World Octopus Day is part of International Cephalopod Awareness Days, which take place from October 8–12 each year. Since octopuses have eight arms and squid have eight arms and two tentacles, the holiday week begins on the eighth day of the tenth month. Cephalopods are a class of marine invertebrates. Related to snails and clams, cephalopods have arms and tentacles, three hearts, large brains, and blue blood. This day of the week is dedicated to octopuses!

The name "octopus" comes from the Greek word októpus, which means "eight foot." The animal is from the order Octopoda, of which there are 289 species. Octopuses have eight arms, which more often than not have suction cups at their bottom. The arms have clusters of neurons in them, which allow different arms to do different tasks at the same time. In fact, these neuron clusters may be considered to be brains. Thus, octopuses have nine brains, having a central one that controls their nervous system and one in each arm. If an octopus loses an arm, they are able to grow it back.

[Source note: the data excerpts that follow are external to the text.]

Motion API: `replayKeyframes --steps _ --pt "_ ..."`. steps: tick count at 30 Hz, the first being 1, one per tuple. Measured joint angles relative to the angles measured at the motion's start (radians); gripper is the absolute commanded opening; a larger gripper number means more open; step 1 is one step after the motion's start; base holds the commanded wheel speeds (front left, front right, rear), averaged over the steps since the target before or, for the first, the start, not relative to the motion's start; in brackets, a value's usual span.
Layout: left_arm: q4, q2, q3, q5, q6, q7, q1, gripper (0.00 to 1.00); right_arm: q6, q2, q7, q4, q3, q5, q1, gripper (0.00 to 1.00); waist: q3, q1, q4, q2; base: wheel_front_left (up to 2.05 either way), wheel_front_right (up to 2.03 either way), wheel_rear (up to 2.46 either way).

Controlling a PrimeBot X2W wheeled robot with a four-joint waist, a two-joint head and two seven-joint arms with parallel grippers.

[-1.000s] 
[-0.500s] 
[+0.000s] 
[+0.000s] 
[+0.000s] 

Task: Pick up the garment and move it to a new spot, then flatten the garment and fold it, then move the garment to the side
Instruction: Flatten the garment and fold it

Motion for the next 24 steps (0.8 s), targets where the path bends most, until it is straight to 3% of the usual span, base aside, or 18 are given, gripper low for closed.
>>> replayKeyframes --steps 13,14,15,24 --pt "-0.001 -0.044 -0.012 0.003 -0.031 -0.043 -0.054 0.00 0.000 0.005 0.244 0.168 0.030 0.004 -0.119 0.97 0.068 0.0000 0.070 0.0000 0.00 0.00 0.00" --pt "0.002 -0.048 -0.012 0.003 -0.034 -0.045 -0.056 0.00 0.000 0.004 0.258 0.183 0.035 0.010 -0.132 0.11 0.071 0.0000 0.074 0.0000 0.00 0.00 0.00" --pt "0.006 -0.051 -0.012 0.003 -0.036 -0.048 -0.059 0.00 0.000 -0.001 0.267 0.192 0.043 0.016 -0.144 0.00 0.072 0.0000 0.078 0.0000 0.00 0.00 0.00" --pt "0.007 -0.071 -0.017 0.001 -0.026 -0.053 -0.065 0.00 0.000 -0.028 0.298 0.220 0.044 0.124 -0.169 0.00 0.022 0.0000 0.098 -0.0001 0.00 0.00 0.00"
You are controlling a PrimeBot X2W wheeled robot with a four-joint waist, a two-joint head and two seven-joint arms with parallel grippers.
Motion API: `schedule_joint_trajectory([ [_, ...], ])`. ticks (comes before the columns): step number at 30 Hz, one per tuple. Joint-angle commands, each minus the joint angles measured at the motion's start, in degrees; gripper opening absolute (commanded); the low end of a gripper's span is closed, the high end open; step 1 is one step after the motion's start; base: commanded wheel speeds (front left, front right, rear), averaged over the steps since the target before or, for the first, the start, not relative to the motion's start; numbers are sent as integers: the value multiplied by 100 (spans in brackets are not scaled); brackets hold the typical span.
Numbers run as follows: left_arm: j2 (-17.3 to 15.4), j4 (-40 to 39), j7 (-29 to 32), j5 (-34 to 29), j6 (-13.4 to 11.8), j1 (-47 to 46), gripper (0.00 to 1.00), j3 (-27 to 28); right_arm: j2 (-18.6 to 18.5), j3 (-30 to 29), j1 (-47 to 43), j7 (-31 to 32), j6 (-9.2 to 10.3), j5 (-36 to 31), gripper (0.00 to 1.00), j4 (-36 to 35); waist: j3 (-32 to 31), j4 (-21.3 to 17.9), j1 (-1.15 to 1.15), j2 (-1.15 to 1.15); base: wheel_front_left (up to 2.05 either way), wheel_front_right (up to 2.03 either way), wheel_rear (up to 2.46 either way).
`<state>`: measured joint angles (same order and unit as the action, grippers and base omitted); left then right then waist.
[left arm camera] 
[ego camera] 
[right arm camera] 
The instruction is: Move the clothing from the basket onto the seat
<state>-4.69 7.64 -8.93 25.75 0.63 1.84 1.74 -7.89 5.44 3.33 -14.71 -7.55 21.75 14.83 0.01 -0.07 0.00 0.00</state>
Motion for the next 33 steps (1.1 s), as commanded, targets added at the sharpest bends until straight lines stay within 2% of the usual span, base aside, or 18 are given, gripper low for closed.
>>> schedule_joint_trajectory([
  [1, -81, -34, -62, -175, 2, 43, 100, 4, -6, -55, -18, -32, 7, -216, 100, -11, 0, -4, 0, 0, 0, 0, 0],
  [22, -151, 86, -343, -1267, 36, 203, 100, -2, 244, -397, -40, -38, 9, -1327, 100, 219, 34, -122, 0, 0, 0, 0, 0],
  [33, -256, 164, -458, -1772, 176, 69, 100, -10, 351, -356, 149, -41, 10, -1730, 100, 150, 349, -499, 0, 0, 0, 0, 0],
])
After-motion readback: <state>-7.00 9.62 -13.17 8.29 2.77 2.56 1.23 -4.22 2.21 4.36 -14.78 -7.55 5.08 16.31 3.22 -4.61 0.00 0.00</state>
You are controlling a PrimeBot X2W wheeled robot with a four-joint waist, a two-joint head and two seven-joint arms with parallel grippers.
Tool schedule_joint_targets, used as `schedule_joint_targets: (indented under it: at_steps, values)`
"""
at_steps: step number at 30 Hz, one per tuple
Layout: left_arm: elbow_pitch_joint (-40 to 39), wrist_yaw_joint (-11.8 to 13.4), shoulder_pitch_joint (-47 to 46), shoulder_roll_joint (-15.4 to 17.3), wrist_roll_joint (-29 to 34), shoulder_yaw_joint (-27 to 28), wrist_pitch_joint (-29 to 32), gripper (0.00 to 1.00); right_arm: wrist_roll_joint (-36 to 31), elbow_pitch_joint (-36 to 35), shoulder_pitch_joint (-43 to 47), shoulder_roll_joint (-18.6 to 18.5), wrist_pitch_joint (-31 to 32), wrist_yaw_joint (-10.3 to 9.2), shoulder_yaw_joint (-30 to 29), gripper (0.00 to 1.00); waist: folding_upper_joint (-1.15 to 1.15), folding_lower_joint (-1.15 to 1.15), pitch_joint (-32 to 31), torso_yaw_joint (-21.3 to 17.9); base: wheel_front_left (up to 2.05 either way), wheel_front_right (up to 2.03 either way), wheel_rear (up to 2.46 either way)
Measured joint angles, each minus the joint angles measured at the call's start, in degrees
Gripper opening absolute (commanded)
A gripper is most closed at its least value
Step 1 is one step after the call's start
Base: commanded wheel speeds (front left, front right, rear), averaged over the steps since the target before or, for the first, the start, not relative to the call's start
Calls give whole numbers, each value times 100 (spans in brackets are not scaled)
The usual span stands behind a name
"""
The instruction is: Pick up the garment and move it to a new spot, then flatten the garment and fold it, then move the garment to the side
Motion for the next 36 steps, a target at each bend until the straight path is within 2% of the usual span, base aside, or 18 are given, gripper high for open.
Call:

Octopuses have a bulbous head and don't have any bones, which allows them to squeeze through tight spaces. They have three hearts: one pumps blood through their organs, and the other two pump blood through their gills. The blood is blue on account of a copper-based protein called hemocyanin. Octopuses are known for their intelligence. They can open jars, they carry around coconut shells and use them as tools, and they are known to escape from aquarium tanks. When a predator arrives, octopuses are able to squirt ink at it. This may blind and confuse the predator and interfere with its ability to smell or taste. Octopuses have other defenses, being able to change their color to blend in with their surroundings. But octopuses themselves are predatory. They are carnivorous, eating animals like fish, sharks, lobsters, shrimp, clams, sharks, and birds.

Octopuses live in oceans, often making their homes in reefs, crevices, and shells near the water's surface, although some live in caves on the ocean floor. They are fast swimmers, blasting off by shooting water out of a tube called a siphon. Still, they usually move by slowly crawling on the ocean floor. They have short lives, living between sixth months and five years, with the larger ones living the longest. Their lifespans are short because they die soon after mating. Females lay around 200,000 to 400,000 eggs, guard them until they hatch, and then the cells in her body begin dying until she dies. The male octopus swims off after mating and dies in a few months' time.

One of the most common octopuses, aptly named the common octopus, grows to about 12 to 36 inches in length and weighs between 6.6 and 22 pounds. The largest is the giant Pacific octopus, which usually is about 16 feet in length and 110 pounds. The largest of these ever recorded was 30 feet long and 600 pounds. The smallest octopus is the octopus wolfi, which is shorter than an inch and weighs less than a gram. Octopuses—big or small, today we celebrate them all!